There are thousands of funds to choose from, and the vast majority of them will fall into one of four categories based on where they invest their money (your money). They are called: variable income funds (stocks), bonds, money market and balanced funds. In all of the above you open an account, invest money and this buys you shares. You earn money by investing based on the number of shares you own. The same is true if you lose money investing.

Let’s start with the most popular and riskiest category called EQUITY FUNDS, which invest money in shares, also called “stocks.” Why invest money here? The primary objective is growth, with dividend income as a secondary objective. You make money investing here when the stock price and dividends go up. You lose money when the stock price goes down. Dividends come from the shares in the fund’s portfolio and are passed on to you. They (like all dividends) are yours to keep. The main attraction of equity funds: the potential for high returns.

BOND FUNDS have one main objective: increased income in the form of dividends. They are also called INCOME FUNDS and are generally safer than the stock variety. You invest money here to earn higher dividends than you can elsewhere. Dividends come from interest earned on the fund’s bond portfolio. You can also make money by investing when the stock price rises; and lose money when the stock price falls. Typically, there is considerably less price fluctuation than what you will find in the stock or stock category.

BALANCED FUNDS are a middle ground between the two above, because they invest money in both stocks and bonds. So you make money from both rising stock prices and dividends, and you lose money by investing when stock prices fall. Here you have a moderate risk.

MONEY MARKET FUNDS are the safe alternative and money is earned by investing in them in only one way: dividends. They invest money and earn interest in high-quality, short-term notes (in the money market). This interest is passed to you in the form of dividends. The stock price is fixed at $1 and does not fluctuate. Investors very rarely lose money by investing here.
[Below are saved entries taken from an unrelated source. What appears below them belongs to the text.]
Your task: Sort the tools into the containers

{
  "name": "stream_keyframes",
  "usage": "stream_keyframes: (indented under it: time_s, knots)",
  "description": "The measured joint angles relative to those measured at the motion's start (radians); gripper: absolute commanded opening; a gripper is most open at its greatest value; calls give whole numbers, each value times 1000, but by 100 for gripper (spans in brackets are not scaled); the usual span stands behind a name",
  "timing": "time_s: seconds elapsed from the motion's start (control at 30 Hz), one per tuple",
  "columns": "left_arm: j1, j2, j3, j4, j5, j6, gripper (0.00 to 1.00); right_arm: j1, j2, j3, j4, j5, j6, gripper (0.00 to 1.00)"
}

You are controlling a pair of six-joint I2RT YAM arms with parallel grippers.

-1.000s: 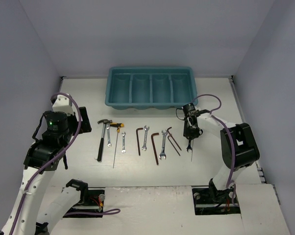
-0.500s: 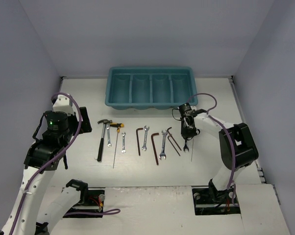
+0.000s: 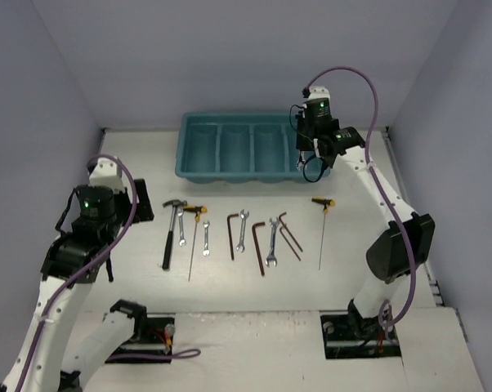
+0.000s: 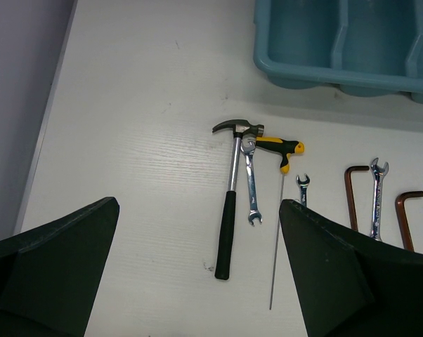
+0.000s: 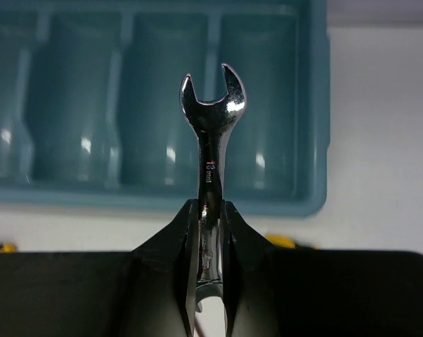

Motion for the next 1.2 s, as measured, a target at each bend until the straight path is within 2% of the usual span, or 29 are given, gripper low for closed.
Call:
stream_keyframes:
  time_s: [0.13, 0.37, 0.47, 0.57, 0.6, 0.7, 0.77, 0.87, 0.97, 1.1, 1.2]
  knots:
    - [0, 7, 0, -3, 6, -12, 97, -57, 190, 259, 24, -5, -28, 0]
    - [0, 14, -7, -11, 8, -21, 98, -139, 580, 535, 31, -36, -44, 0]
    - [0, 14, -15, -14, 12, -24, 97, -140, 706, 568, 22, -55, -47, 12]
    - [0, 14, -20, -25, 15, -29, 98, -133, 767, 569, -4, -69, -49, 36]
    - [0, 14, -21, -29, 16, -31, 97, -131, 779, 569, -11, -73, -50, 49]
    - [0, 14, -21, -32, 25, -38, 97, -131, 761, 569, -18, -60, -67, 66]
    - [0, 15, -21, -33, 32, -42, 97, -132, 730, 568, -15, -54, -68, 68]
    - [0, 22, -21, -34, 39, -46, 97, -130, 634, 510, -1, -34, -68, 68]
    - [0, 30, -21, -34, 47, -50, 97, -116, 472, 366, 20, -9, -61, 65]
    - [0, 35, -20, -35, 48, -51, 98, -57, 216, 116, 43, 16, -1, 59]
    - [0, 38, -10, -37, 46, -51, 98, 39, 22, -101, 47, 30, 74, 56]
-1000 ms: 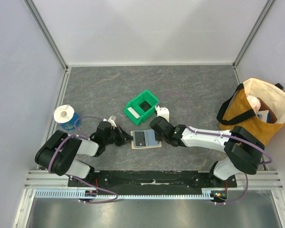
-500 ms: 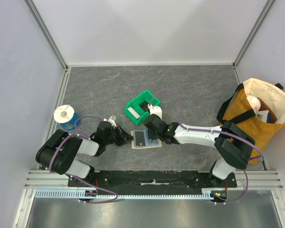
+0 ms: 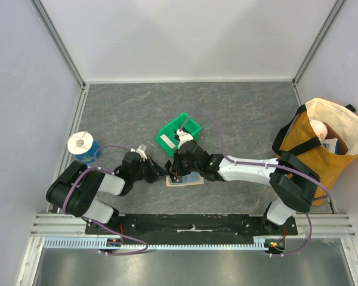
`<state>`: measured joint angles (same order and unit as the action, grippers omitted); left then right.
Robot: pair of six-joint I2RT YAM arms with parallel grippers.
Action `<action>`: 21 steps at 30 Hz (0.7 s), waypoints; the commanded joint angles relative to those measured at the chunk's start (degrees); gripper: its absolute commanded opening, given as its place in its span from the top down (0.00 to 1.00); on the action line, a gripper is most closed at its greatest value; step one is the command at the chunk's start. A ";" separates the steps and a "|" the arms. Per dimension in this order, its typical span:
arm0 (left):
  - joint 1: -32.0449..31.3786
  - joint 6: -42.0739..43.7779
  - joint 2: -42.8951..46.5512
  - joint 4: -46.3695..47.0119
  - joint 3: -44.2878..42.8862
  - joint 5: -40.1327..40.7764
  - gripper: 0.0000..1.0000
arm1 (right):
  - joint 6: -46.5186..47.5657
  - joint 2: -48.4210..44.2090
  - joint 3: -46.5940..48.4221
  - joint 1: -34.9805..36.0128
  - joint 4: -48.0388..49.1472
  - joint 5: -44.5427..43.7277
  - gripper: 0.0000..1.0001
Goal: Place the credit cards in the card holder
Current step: Turn over the card slot in the card holder.
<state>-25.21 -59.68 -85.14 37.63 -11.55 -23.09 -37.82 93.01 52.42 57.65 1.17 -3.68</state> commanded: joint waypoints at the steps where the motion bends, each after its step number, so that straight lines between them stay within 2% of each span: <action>1: -0.45 1.67 -3.18 -9.68 2.67 5.16 0.98 | 1.87 -2.83 2.25 0.27 4.54 3.25 1.00; 7: -0.45 1.23 -4.06 -8.10 3.38 4.81 0.98 | 2.32 -12.92 -1.88 -0.95 3.58 -3.86 1.00; 11: -0.45 1.15 -4.15 -7.66 3.55 4.72 0.98 | -0.40 -18.21 -5.57 -3.59 3.23 -5.28 1.00; 14: -0.45 1.23 -4.07 -7.39 3.64 4.55 0.98 | -4.44 -18.66 -9.60 -6.75 3.22 -4.06 1.00; 21: -1.15 1.23 -5.47 -5.64 4.52 3.93 0.98 | -12.53 -18.40 -24.37 -8.96 21.31 0.78 1.00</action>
<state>-25.30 -60.62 -87.02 42.28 -10.35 -23.24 -44.45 73.76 33.65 48.66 11.20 -5.67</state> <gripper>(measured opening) 0.034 0.008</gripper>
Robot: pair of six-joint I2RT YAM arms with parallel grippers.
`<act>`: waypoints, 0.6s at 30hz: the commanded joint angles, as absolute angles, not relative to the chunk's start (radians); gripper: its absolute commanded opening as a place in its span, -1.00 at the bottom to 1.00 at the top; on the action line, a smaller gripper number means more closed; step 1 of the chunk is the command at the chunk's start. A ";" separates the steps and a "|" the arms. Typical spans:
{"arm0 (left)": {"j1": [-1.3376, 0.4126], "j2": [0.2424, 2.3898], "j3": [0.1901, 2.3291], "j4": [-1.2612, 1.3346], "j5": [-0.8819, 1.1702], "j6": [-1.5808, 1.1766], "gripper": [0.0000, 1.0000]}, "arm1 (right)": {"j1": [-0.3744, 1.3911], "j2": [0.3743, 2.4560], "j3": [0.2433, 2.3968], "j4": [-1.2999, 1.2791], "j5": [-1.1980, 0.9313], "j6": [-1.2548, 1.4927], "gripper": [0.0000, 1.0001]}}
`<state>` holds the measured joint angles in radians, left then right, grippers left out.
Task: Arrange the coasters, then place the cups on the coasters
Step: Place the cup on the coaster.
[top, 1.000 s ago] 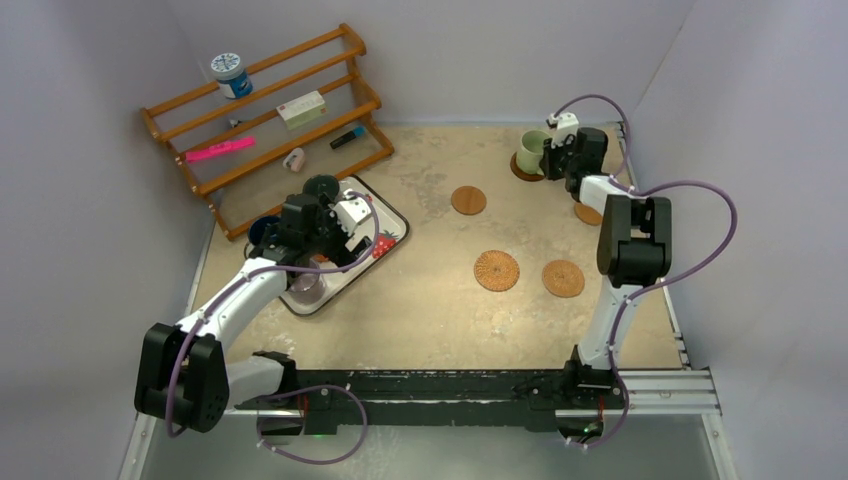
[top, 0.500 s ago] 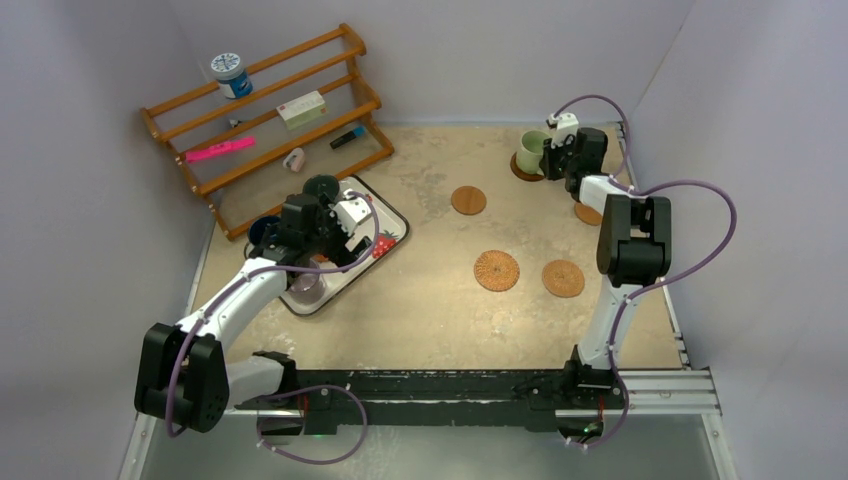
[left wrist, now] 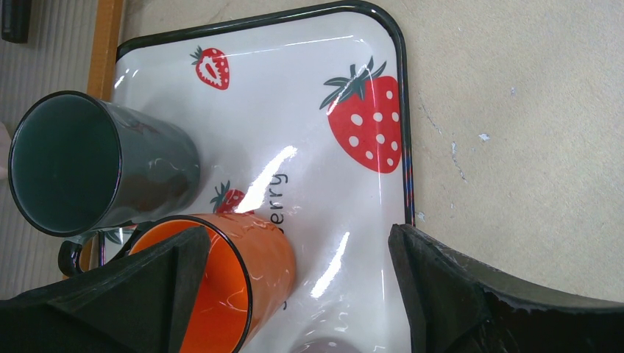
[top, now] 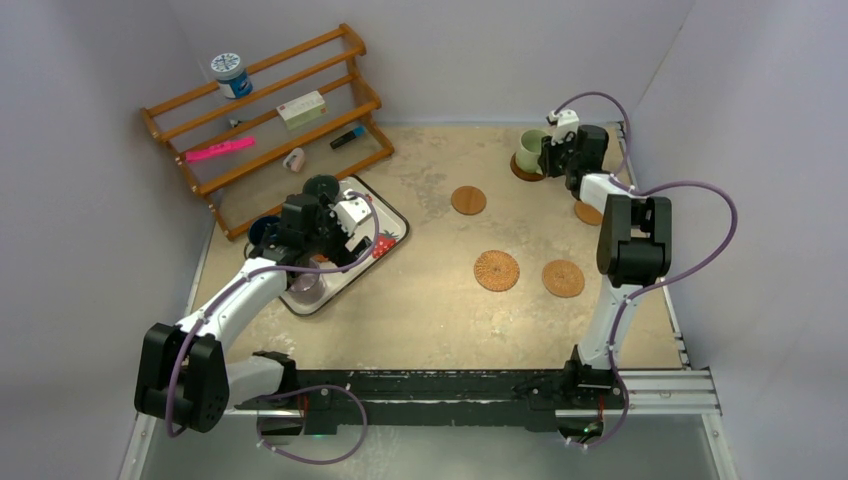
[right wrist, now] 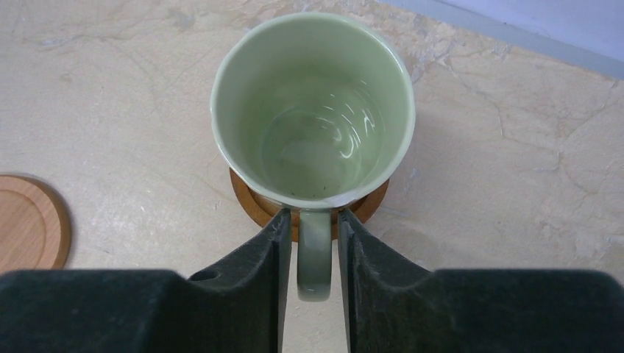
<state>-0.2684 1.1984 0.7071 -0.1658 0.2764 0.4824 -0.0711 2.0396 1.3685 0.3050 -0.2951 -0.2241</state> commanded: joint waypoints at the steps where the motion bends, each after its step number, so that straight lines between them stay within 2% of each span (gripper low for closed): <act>1: -0.258 1.196 0.719 -0.153 0.283 0.476 1.00 | -0.066 1.995 1.419 0.350 -0.327 -0.218 -0.34; 9: -0.258 1.193 0.721 -0.156 0.287 0.475 1.00 | -0.066 1.984 1.413 0.338 -0.331 -0.224 -0.22; 18: -0.258 1.190 0.721 -0.159 0.290 0.475 1.00 | -0.066 1.959 1.384 0.322 -0.335 -0.243 -0.28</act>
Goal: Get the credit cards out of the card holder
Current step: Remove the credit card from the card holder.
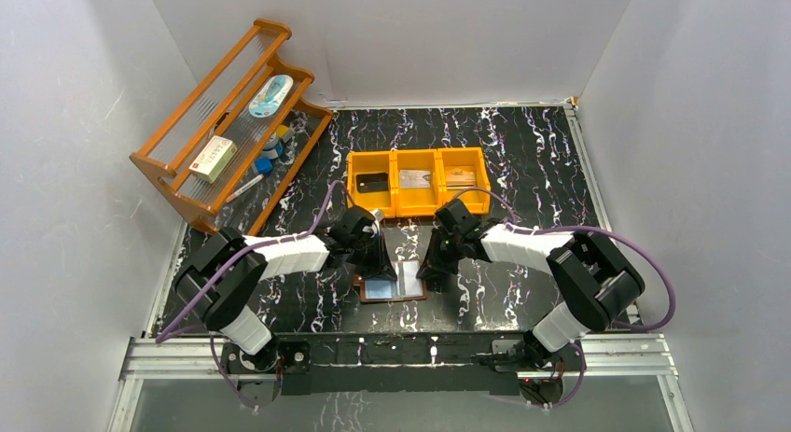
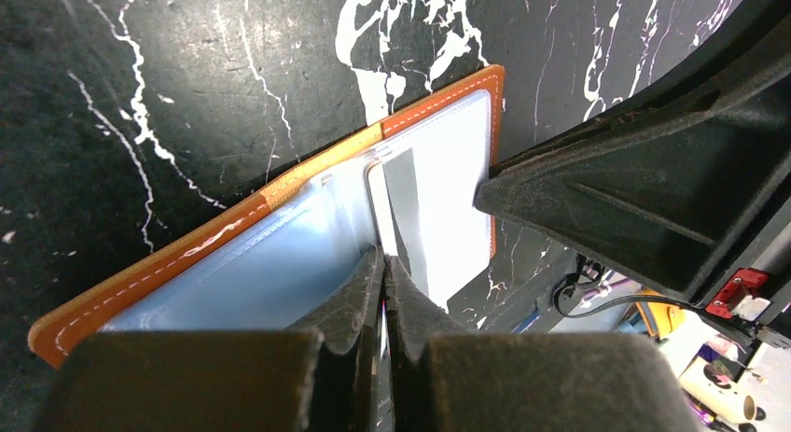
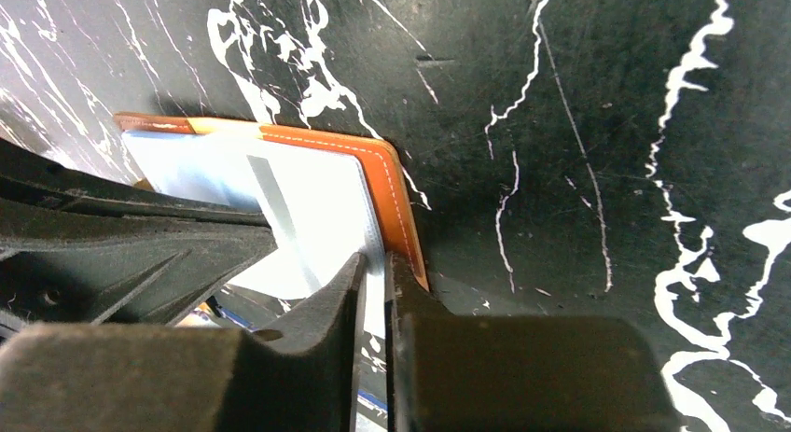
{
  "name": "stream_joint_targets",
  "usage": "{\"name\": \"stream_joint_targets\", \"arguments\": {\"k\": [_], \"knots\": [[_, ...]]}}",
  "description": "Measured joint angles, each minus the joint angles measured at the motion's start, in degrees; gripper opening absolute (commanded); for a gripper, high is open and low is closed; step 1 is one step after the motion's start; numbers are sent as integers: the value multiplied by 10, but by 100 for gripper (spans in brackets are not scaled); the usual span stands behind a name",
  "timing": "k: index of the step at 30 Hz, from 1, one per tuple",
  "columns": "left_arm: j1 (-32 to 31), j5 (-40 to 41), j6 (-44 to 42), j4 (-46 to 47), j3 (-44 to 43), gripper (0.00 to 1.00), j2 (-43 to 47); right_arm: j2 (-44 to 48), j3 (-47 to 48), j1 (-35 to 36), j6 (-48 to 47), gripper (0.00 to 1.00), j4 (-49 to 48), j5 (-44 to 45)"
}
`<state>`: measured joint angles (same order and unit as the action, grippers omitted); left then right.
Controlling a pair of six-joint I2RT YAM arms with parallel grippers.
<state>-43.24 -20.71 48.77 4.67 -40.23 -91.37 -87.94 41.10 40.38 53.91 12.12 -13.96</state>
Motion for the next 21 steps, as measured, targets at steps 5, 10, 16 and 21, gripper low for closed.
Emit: {"name": "stream_joint_targets", "arguments": {"k": [5, 10, 16, 21], "knots": [[-1, 16, -2, -8, 8, 0, 23, -2, -1, 2, -2, 10, -15, -2], [-1, 19, -2, -9, 12, 0, 33, -2, -5, 2, -1, 7, -29, -2], [-1, 20, 1, -12, 12, 17, 29, -4, -8, 2, 0, 3, -38, -7], [-1, 25, 16, -15, 12, 39, 25, -9, -8, 2, 2, 0, -45, -14]]}}
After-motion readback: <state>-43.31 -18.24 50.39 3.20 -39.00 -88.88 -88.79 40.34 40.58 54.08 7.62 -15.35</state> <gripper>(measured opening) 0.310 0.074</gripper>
Most people invest money in mutual funds as a long-term investment. So, in most cases, they simply allow the fund company to reinvest all dividends (and other distributions) to buy more shares. Distributions (such as capital gains from stock sales) are a bit technical. Don’t worry, if you have them, you’ll get your share. And you’ll also receive periodic statements showing activity on your account.

At the beginning we said that there are basically two ways to make money and two ways to lose money by investing in mutual funds. What is the second way to lose money? Let me give you an example, and as a former financial planner I have seen this happen time and time again. Joe Blow decided to invest money in mutual funds through a “financial planner” (not me). He invested $20,000 in a stock fund and about a year later he looked at his last statement and it showed a total value of $19,000.

The stock market in that year showed a modest gain. How did you lose money investing? Answer: $1,000 came out of the top to pay for sales charges called “loads.” About $300 went toward annual fund spending and another $300 toward additional fees. Joe claims that he did not know anything about these charges and fees.

You don’t have to pay a lot of money when you invest money in mutual funds. If Joe had opted for NO-LOAD funds, he could have invested for a total cost of about $200 a year, for expenses. He can earn money by investing in mutual funds as a long-term investment. He just doesn’t work against you by losing money due to high fees and charges.